Directions for this task
Within this material, how many lines have the string "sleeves" in them? The answer is a number, with nothing added.

Data extract

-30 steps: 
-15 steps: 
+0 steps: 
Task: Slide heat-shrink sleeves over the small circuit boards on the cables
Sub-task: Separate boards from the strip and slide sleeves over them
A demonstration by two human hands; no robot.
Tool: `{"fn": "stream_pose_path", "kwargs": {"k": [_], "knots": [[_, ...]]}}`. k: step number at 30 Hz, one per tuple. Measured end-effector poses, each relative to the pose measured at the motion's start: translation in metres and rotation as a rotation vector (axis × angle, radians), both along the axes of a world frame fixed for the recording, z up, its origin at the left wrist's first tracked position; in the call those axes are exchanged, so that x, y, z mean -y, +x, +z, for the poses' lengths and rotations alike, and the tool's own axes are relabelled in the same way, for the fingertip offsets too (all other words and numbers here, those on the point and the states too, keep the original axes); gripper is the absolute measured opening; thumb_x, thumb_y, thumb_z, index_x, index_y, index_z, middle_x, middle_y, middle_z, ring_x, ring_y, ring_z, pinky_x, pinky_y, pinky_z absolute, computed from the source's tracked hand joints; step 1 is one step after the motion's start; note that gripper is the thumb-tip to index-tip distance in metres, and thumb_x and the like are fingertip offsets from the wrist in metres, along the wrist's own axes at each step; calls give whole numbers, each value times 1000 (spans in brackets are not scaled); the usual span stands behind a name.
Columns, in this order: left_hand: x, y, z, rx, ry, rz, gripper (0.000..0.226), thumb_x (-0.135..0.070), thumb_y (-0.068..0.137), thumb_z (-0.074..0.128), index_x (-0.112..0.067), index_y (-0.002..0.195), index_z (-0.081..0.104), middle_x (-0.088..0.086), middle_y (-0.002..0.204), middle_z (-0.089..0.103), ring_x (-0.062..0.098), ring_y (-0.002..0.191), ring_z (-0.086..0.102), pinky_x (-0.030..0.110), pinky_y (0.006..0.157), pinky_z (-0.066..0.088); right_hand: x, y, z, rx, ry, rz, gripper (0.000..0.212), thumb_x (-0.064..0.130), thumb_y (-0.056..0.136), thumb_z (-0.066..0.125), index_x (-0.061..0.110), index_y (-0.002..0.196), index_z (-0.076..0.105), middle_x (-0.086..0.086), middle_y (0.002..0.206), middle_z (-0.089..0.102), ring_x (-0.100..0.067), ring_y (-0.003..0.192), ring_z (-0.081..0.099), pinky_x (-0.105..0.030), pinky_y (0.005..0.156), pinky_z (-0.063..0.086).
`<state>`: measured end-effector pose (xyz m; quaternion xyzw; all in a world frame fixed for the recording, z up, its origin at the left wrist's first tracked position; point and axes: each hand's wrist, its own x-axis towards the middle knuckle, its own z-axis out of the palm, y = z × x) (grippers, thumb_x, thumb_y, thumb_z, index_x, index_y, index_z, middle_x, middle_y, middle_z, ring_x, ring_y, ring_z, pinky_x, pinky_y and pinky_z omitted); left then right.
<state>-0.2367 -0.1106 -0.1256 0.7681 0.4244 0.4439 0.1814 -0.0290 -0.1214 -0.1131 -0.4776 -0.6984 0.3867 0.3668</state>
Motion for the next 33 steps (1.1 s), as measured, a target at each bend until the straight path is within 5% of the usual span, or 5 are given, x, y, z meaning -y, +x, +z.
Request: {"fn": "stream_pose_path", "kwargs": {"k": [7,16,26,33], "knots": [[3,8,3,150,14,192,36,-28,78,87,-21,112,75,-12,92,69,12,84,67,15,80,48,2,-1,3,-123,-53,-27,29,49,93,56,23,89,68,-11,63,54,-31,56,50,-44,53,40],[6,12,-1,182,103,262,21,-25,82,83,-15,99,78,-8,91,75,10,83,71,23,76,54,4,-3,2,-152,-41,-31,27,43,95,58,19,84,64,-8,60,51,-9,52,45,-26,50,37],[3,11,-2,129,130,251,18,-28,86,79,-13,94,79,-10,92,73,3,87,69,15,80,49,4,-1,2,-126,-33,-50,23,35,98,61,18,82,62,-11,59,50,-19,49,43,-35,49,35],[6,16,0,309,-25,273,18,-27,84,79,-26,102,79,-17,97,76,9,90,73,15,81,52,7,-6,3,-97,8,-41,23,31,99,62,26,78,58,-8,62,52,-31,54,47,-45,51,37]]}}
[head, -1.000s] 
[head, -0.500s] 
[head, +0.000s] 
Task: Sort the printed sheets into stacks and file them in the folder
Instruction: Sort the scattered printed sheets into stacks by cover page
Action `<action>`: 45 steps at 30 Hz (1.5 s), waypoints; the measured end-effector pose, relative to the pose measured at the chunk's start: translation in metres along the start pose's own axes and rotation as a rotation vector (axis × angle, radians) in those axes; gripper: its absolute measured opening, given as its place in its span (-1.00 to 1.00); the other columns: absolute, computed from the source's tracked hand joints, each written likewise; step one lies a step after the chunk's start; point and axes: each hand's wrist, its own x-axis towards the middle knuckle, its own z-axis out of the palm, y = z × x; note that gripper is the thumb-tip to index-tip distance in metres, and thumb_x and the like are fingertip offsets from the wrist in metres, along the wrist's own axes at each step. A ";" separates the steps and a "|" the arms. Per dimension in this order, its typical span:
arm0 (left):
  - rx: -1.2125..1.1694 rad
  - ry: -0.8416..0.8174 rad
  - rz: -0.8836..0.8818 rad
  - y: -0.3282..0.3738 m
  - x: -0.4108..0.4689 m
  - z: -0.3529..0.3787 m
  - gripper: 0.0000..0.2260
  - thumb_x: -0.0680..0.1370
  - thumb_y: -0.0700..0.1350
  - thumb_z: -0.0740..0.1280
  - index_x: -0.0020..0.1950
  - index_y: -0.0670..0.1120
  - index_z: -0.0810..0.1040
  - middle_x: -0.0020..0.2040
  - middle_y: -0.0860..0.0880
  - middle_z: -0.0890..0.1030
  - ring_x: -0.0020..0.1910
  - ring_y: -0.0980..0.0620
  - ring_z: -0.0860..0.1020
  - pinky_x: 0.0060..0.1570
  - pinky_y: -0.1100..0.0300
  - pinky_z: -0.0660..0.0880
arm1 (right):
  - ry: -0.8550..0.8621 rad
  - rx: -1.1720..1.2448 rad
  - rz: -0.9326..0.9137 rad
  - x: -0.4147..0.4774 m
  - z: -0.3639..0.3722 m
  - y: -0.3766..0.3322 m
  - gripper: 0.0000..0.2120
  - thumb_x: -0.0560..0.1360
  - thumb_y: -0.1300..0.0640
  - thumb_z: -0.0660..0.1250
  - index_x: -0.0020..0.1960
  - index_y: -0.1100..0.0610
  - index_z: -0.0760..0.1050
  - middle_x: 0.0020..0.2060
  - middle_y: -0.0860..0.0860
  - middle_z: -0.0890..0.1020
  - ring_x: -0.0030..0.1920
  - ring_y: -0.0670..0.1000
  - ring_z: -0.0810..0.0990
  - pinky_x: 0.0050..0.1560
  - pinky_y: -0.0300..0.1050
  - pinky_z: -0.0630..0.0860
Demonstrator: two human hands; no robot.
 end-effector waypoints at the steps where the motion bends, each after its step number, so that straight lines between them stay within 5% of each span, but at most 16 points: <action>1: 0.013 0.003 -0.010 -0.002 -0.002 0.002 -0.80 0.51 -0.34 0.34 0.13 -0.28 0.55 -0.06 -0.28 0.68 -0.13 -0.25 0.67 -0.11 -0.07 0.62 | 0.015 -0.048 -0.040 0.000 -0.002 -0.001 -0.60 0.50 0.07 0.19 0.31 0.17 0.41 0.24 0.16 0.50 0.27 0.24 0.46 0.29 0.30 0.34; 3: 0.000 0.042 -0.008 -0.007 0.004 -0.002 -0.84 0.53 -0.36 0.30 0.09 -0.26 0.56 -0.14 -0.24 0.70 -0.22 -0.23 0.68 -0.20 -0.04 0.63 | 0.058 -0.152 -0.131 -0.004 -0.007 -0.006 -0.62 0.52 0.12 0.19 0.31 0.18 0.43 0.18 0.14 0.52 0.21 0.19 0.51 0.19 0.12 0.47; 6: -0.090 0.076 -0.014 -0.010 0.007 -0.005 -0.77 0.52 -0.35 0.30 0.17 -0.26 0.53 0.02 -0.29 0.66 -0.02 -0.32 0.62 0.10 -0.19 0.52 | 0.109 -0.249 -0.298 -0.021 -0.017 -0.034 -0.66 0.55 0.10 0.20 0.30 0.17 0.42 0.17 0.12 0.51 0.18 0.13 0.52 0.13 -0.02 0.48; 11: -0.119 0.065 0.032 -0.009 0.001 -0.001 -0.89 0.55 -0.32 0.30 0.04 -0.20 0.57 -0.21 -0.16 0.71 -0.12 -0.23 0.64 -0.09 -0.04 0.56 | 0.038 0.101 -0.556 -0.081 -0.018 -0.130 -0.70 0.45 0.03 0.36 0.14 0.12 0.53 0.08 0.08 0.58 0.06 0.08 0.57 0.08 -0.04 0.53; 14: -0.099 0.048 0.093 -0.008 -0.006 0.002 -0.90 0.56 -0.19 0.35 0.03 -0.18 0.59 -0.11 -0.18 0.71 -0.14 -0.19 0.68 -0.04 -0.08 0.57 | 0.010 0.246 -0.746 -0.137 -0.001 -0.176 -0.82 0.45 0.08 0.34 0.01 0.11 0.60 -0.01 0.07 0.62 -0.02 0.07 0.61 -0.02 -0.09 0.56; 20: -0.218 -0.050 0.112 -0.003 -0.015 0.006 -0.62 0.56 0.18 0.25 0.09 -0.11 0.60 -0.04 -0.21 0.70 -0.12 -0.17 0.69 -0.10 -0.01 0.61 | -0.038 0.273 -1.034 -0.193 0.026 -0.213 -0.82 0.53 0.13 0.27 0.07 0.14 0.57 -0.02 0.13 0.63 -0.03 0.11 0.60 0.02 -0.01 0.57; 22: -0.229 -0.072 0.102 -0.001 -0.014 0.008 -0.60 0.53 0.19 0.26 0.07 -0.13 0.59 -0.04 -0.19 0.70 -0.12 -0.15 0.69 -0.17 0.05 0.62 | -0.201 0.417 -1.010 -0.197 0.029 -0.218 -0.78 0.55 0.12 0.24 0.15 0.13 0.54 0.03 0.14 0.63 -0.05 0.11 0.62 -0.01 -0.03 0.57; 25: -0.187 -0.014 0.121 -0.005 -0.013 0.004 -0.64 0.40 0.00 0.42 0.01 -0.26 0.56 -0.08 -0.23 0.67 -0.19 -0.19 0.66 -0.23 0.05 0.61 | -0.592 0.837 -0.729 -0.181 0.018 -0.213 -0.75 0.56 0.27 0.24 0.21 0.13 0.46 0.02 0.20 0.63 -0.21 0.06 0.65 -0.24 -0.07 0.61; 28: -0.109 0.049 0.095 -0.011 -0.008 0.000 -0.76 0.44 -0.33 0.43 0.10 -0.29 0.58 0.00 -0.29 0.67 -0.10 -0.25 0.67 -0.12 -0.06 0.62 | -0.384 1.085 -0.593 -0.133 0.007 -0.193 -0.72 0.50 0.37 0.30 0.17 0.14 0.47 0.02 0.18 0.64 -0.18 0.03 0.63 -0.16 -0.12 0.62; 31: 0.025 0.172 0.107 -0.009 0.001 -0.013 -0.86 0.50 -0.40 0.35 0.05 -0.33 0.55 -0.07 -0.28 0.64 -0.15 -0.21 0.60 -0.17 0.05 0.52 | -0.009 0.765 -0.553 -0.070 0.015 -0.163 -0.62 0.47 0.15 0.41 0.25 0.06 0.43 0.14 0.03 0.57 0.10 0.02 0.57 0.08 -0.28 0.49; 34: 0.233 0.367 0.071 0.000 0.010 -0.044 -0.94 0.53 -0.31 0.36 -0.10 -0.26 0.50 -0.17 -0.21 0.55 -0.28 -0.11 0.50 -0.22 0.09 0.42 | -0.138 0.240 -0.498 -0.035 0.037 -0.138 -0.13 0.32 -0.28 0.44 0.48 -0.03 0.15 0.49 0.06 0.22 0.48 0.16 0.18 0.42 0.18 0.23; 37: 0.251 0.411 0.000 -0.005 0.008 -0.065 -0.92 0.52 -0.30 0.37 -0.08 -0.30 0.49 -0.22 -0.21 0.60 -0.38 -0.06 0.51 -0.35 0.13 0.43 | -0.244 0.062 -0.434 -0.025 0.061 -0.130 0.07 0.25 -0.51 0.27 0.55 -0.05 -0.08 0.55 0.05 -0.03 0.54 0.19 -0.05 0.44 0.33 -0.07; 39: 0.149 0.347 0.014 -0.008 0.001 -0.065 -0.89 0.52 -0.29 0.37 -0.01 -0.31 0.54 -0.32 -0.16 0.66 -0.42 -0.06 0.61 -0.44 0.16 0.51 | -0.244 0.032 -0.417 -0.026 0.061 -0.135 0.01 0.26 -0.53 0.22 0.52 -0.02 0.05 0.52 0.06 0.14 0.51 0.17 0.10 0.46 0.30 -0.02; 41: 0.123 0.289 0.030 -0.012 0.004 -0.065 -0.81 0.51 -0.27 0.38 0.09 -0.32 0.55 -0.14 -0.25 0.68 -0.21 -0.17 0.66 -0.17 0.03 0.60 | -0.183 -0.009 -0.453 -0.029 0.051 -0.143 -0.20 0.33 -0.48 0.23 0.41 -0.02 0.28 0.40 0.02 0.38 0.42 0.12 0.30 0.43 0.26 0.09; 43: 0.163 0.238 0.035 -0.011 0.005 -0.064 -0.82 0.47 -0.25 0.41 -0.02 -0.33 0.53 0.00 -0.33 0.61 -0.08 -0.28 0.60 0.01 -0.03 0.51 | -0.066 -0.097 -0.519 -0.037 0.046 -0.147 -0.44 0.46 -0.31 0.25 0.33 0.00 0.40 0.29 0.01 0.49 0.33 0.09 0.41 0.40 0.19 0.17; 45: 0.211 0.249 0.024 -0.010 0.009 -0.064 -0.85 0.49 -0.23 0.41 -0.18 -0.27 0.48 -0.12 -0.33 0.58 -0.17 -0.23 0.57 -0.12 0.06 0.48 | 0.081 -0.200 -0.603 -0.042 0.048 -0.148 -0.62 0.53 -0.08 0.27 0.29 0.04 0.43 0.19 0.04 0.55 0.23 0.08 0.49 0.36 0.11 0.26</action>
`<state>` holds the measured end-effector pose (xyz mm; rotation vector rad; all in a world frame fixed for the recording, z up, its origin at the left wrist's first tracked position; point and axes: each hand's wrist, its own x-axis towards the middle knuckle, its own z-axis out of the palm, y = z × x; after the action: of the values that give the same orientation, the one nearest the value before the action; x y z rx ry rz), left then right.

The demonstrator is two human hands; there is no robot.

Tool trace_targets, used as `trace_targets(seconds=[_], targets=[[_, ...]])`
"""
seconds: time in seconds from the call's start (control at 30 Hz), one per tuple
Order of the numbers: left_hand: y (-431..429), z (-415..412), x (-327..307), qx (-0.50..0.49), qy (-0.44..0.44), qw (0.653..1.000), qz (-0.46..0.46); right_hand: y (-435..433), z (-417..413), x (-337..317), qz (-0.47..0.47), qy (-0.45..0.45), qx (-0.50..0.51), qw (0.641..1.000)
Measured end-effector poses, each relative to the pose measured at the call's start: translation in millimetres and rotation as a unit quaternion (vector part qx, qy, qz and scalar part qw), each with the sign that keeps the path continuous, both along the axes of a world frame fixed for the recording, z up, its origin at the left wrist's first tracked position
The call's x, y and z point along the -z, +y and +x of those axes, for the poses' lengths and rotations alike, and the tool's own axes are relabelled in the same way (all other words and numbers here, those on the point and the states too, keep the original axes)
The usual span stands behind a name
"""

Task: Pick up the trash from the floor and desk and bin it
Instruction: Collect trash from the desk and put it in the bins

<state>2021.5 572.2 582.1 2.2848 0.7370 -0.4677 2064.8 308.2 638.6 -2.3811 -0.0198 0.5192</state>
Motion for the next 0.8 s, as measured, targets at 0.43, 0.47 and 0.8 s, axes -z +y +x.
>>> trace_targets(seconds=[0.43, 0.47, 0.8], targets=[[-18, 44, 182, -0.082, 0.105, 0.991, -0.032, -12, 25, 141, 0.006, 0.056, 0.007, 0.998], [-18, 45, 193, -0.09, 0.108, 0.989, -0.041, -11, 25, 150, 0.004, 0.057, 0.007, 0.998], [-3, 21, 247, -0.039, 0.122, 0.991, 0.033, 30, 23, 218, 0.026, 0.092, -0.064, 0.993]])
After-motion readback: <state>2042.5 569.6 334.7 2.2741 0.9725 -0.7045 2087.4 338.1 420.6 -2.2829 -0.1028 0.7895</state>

Output for this exercise
2